First- is this even possible in PHP alone

Second - if it is I sure could use some syntax help. 

PHP    5.2.17
Mysql  	5.1.57

populate 12 drop down boxes

// I have given 3 examples here
=------------------------------------
A form submit page with 12 mysql populated select drop down boxes
Each category has its own table.
each table has a id auto increment and name field
with each tables first entry as random
and the rest of the names to follow. ie

Table.Places = $query1
-----------
ID   name
----------
1. Random
2. burnside
3. davenport
4. mumford
5. kenny
6. freer

etc

Table.color = $query2
------------
ID  name
----------
1. Random
2. Blue
3. Red
4. Orange

Table.state = $query3
--------------
ID  name
--------------
1. Random
2. On
3. Off
//-----------------------------------------------------------------------------------------------------------
//The way I get the drop down populated is: and this part works ok
//------------------------------------------------------------------------------------------------------------
$result = mysql_query( "SELECT name FROM places" )
or die("SELECT Error: ".mysql_error());
$options="Select";
while ($row=mysql_fetch_array($result)) {
$querry1=$row["name"];
$options.="<OPTION VALUE=\"$query1\">".$query1.'</option>';
//---------------------------------------------------

Next the user selects Random or item in each Drop Down box and hits send.
if the selection is Random then the result is a random item displayed
if one of the other names are picked then that name is displayed.
I want to keep the selections dynamic from the DB so I don't want to hard code
in a variable for each name

so maybe the choices are:
+--------+       +---------+	+--------+										              
| Random|       |  Blue      |         |   On    |							               
+--------+       +---------+	+--------+						                     
                            
          
when the page is submitted to tabulate.php
------------------------------------------------------------------------------------
// I know that the syntax is wrong here, This is where i could use some help.
//I have put a error check to see if I am passing anything to tabulate.php like this
//<?php
//var_dump($_POST);
//echo '<hr />';
//?>
//But I get nothing returned.
-----------------------------------------------------------------

If  
$query1 == [Random] then
$query1 = "SELECT name FROM courses ORDER BY RAND()LIMIT 1";
$result = mysql_query($query) or trigger_error(mysql_error()." ".$query1);
$row = mysql_fetch_assoc($result);
$name = $row["name"];
Echo $name

Else

Echo $query1

if value Random is selected from $query2
ETC.. etc...

Many, Many thanks in advance

Bill

[Psycho]

There's a much simpler way.

 

Create a function to create the select lists. So, you just need to run the query with the IDs and the names and pass the result into the function to create the options. Further, build the function to first create all the non-random choices putting the IDs into an array. Once all the options have been created choose a random ID from the list and create the Random option using that ID and prepend that option to the beginning.

 

Then when the user chooses random, just use the selected ID that was used for the Random optino rather than having to run another DB query.

[Bill Withers]

Woooosh

 

That was the sound of that going right over my head..

 

Very interesting though if I understand you.

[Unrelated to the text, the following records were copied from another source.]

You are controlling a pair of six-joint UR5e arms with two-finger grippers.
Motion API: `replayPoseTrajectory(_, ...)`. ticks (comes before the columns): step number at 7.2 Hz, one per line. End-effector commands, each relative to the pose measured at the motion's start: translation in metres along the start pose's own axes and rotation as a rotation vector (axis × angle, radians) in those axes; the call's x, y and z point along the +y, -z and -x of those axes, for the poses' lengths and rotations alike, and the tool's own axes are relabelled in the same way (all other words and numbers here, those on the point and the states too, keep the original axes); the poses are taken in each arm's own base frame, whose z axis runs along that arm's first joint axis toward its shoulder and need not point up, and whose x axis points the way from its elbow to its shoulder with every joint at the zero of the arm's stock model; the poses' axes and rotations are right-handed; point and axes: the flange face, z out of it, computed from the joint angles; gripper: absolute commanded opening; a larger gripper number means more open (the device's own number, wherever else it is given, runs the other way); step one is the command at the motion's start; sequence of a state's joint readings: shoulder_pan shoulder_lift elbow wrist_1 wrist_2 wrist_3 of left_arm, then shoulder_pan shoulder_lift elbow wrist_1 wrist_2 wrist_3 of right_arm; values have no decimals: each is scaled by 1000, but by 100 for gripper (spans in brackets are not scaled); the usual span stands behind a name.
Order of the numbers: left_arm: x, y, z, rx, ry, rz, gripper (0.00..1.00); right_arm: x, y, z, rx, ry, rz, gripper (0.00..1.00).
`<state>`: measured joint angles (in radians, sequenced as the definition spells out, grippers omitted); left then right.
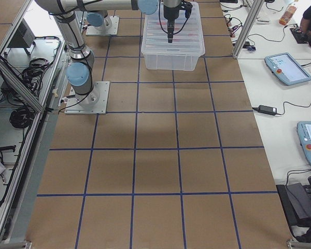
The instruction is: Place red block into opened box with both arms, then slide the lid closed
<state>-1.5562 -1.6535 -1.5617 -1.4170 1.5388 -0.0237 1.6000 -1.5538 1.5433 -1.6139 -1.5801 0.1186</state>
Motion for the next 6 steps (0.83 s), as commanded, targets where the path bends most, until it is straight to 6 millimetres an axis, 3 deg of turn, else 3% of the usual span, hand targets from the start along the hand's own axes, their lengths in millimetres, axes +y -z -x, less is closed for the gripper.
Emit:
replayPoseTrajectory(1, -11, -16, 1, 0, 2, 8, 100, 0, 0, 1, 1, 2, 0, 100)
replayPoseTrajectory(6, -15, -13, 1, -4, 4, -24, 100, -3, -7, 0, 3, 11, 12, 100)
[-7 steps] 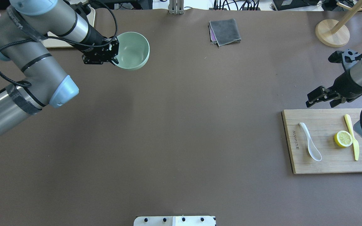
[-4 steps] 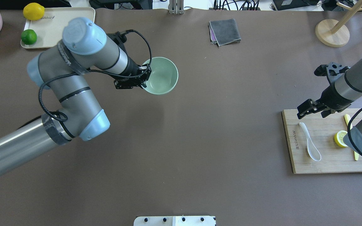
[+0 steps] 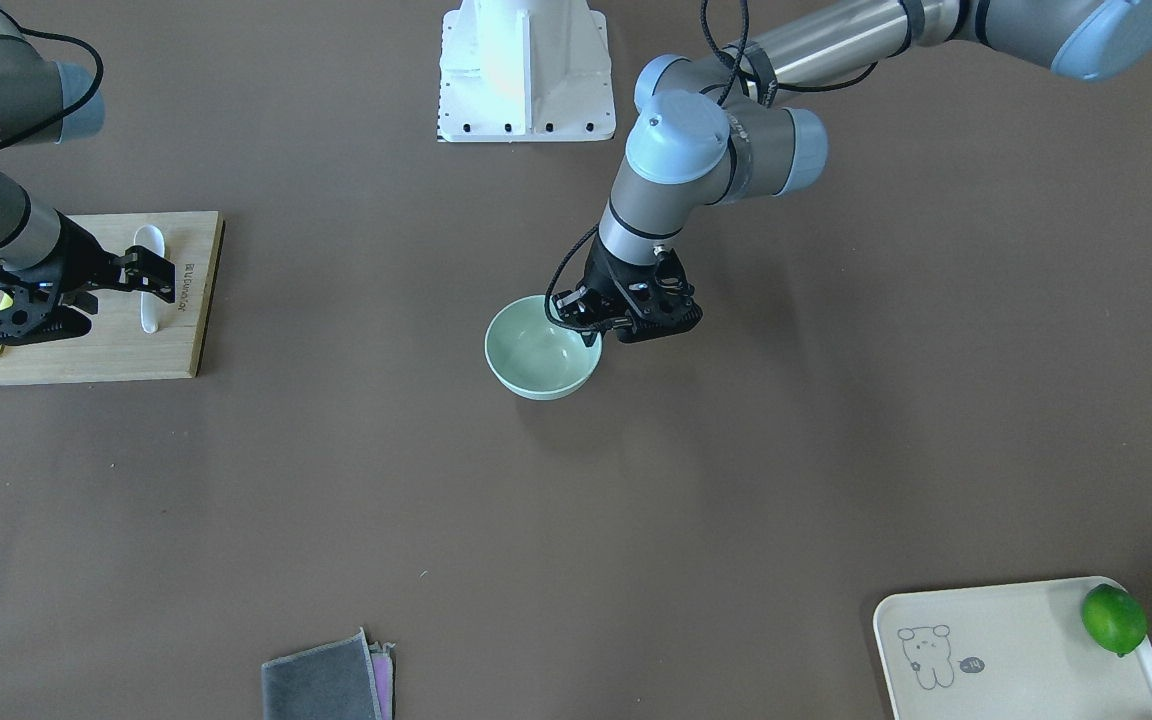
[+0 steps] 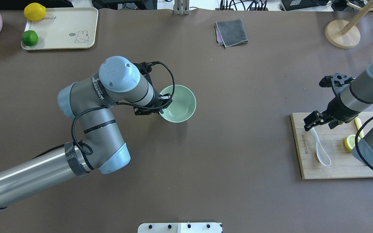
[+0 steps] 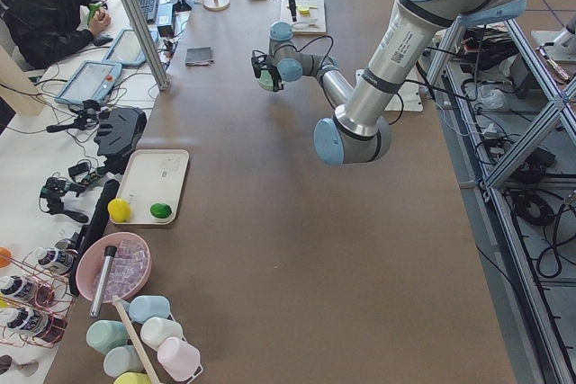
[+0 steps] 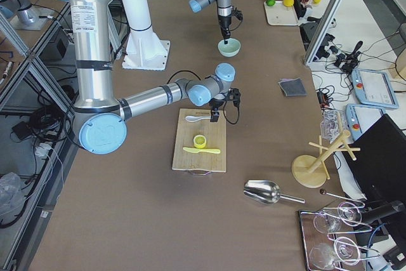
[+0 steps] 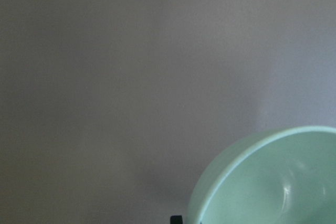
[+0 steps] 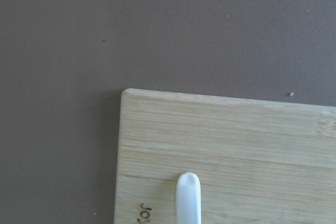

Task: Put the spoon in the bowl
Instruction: 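Carry the green bowl to table center with left gripper while right gripper descends, then release the bowl with the left gripper while the right gripper grasps the white spoon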

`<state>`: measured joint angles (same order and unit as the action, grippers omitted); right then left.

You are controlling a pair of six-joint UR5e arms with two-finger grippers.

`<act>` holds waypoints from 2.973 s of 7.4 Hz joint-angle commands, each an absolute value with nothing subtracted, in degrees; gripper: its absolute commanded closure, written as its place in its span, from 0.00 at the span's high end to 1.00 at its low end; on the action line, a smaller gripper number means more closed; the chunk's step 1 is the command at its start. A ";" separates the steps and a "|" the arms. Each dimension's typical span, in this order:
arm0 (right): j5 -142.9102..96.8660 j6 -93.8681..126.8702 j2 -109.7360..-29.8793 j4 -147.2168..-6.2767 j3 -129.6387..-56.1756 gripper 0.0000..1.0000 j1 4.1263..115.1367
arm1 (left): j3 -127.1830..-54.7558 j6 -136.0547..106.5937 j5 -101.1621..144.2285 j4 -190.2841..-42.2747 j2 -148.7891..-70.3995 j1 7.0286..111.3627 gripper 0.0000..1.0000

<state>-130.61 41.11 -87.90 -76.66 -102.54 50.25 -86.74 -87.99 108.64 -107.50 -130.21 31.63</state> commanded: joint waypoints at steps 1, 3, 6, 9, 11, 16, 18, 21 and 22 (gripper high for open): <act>-130.52 41.13 -88.15 -76.73 -102.48 1.00 49.75 | -85.43 -87.80 107.49 -107.49 -130.52 30.15 0.00; -130.34 41.22 -88.15 -76.73 -102.39 1.00 49.13 | -86.04 -87.28 107.23 -107.58 -130.60 30.15 0.81; -128.58 41.31 -88.33 -76.73 -102.39 1.00 47.73 | -88.07 -84.82 105.12 -107.49 -130.25 31.37 0.98; -128.14 41.22 -88.33 -76.73 -102.13 0.73 47.64 | -88.07 -82.79 105.12 -107.49 -129.99 32.08 0.98; -127.79 41.22 -88.77 -76.73 -102.04 0.61 47.55 | -88.07 -82.79 105.12 -107.49 -129.99 32.08 0.98; -128.05 41.31 -88.95 -76.82 -103.61 0.00 47.55 | -88.41 -80.01 105.29 -107.49 -129.82 33.13 0.98; -128.67 41.31 -89.12 -77.60 -107.21 0.00 48.59 | -88.77 -78.67 105.91 -107.49 -129.11 35.14 0.98; -127.71 41.74 -84.31 -80.24 -109.95 0.00 50.27 | -95.43 -68.09 105.03 -107.67 -121.91 42.42 0.98; -125.79 45.49 -81.15 -80.24 -109.60 0.00 50.27 | -96.67 -66.72 103.72 -111.84 -117.29 42.45 0.98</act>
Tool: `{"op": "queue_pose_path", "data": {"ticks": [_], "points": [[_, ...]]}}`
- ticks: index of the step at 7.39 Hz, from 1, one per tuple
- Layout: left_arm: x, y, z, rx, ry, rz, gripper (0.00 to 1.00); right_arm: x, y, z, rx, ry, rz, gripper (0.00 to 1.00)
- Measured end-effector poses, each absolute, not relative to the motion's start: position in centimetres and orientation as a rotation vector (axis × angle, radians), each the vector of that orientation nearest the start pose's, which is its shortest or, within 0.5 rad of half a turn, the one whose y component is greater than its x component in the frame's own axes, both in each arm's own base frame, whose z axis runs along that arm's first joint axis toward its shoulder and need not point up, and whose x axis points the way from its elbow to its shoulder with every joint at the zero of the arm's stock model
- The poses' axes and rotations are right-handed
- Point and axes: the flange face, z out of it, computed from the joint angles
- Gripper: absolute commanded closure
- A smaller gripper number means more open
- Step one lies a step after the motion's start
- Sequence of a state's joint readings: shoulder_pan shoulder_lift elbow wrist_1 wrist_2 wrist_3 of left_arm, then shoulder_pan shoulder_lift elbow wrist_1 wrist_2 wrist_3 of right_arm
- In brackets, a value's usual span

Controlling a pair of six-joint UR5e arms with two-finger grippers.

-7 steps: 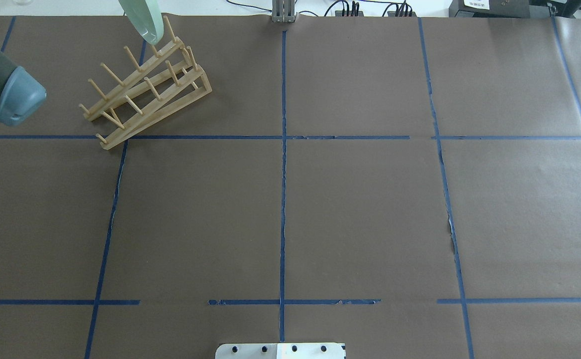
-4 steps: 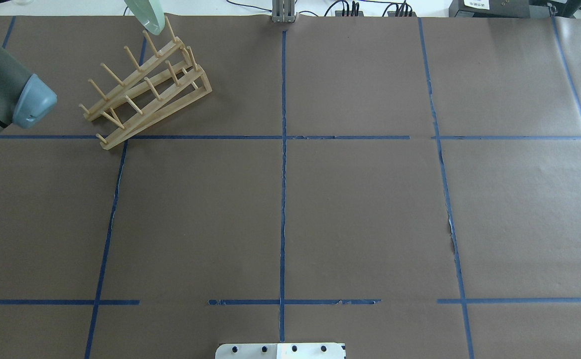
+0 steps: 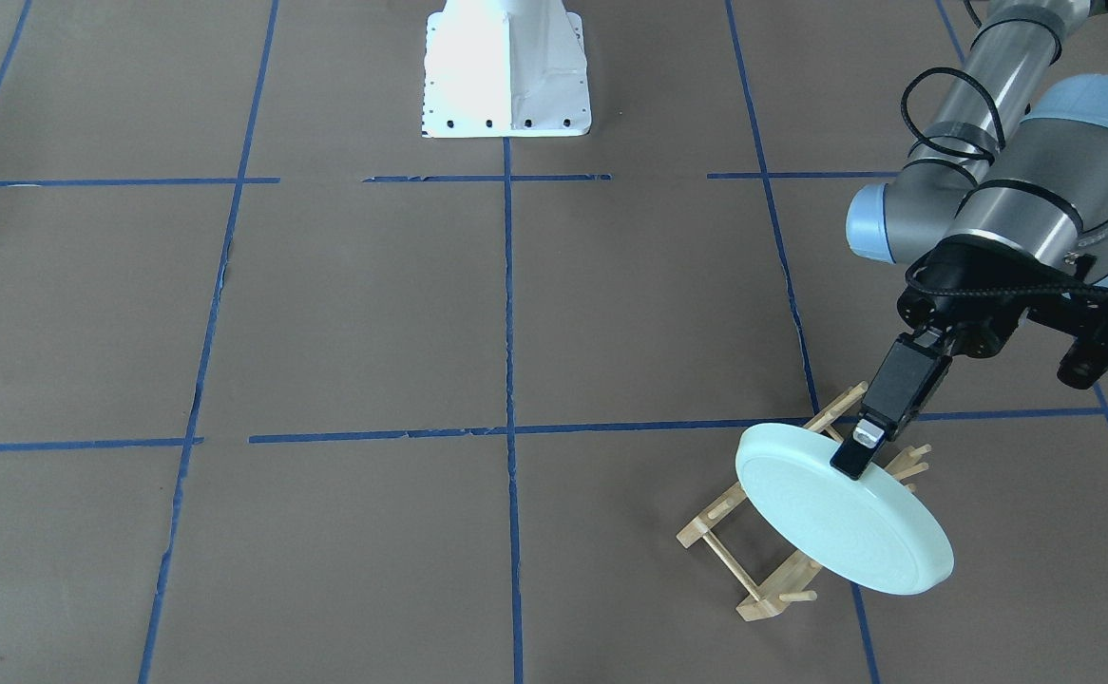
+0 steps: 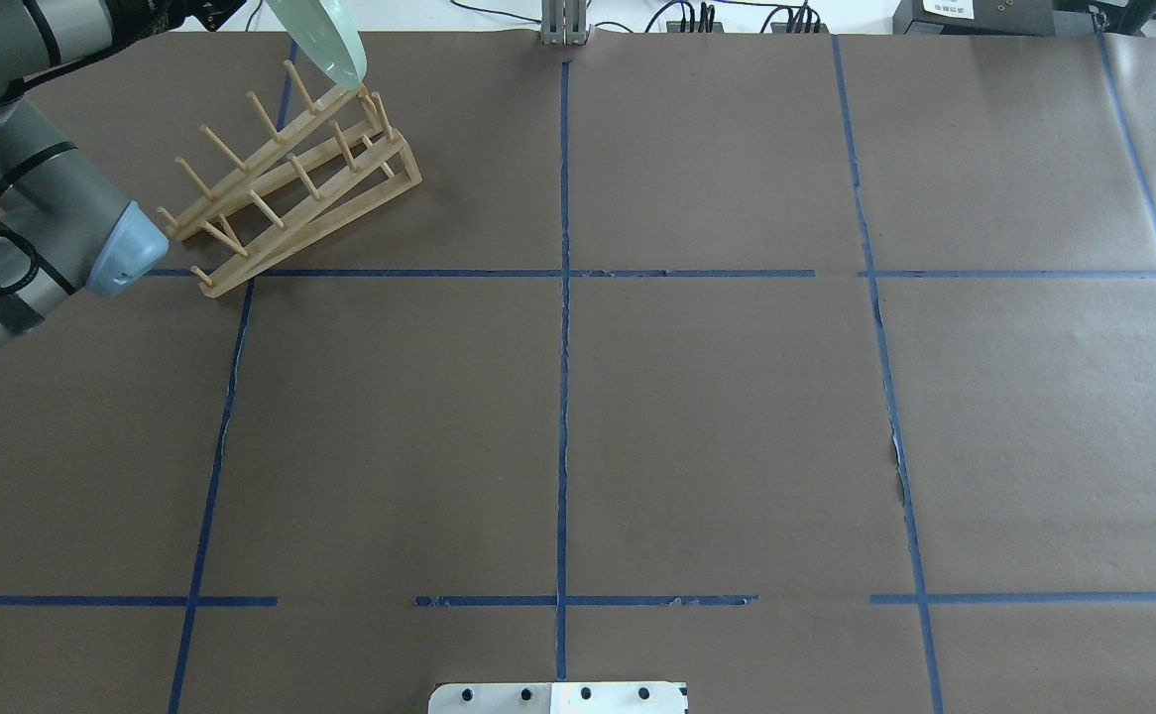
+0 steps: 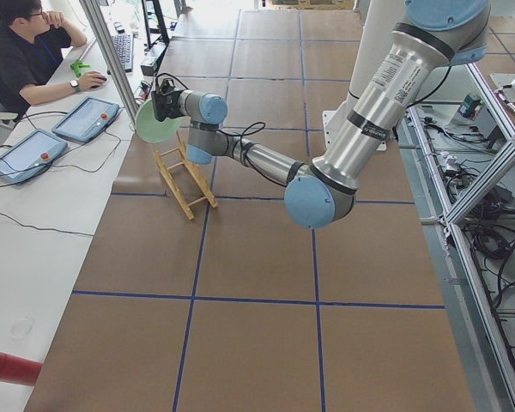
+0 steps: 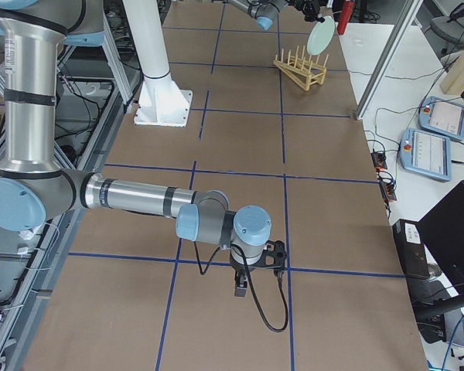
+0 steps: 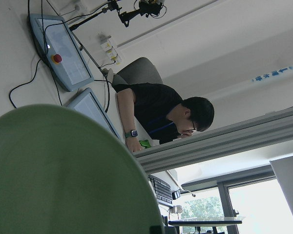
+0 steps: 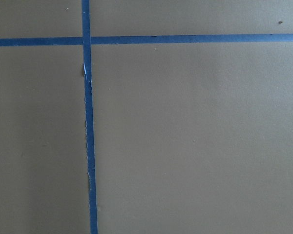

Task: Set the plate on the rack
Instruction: 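Lower the upright plate into the rack's pegs with the left gripper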

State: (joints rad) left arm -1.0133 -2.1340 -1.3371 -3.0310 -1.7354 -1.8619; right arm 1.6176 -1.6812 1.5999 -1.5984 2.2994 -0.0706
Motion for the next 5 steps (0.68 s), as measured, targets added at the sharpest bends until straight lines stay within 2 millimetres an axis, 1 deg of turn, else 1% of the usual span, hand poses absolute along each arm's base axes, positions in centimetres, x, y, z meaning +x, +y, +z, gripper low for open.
{"op": "queue_pose_path", "data": {"ticks": [2, 4, 5], "points": [[26.1, -63.9, 28.2, 0.538, 1.758, -0.784, 1.0, 8.7, -43.1, 70.1, -0.061, -0.733, 0.017, 0.0], [26.5, -64.3, 28.9, 0.531, 1.742, -0.786, 1.0, 8.7, -43.1, 70.1, -0.061, -0.733, 0.017, 0.0], [27.1, -64.3, 29.3, 0.523, 1.736, -0.785, 1.0, 8.7, -43.1, 70.1, -0.061, -0.733, 0.017, 0.0]]}}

so make the word random in the selection box loaded and ready to go when displayed? so if that is chosen

its all set to echo out a variable? am I getting your drift?

Sorry I am very very rusty

[Psycho]

Here's some sample code using two tables for illustrative purposes. This is not tested, but should give you an idea of where to start. The key to this approach is that you will simply use the ID passed from the form. The code below will automatically create the select lists for you along with a "Random" option that will have the value of a random ID from that list.

 

<?php

//Function to create the options list.
//The $dataResult is expected to be a DB
//Result set with fields named 'id' and 'name'
function createOptions($dataResult)
{
    $optionsIDs = array();
    $optionsHTML = '';
    //Process result set into options
    while($row = mysql_fetch_assoc($result))
    {
        $optionsIDs[] = $row['id'];
        $optionsHTML .= "<option value='{$row['id']}'>{$row['name']}</option>\n";
    }
    //Get a random ID from the records
    $randomID = $optionsIDs[array_rand($optionsIDs)];
    $optionsHTML = "<option value='{$randomID}'>Random</option>\n" . $optionsHTML;
    return $optionsHTML;
}

$query = "SELECT id, name FROM Places";
$result = mysql_query($query);
$placesOptions = createOptions($result);

$query = "SELECT id, name FROM color";
$result = mysql_query($query);
$colorOptions = createOptions($result);

?>

Places:
<select name="places">
    <?php echo $placesOptions; ?>
</select>

Colors:
<select name="color">
    <?php echo $colorOptions; ?>
</select>

[Bill Withers]

Hey Psycho, Thanks for replying sorry for the delay.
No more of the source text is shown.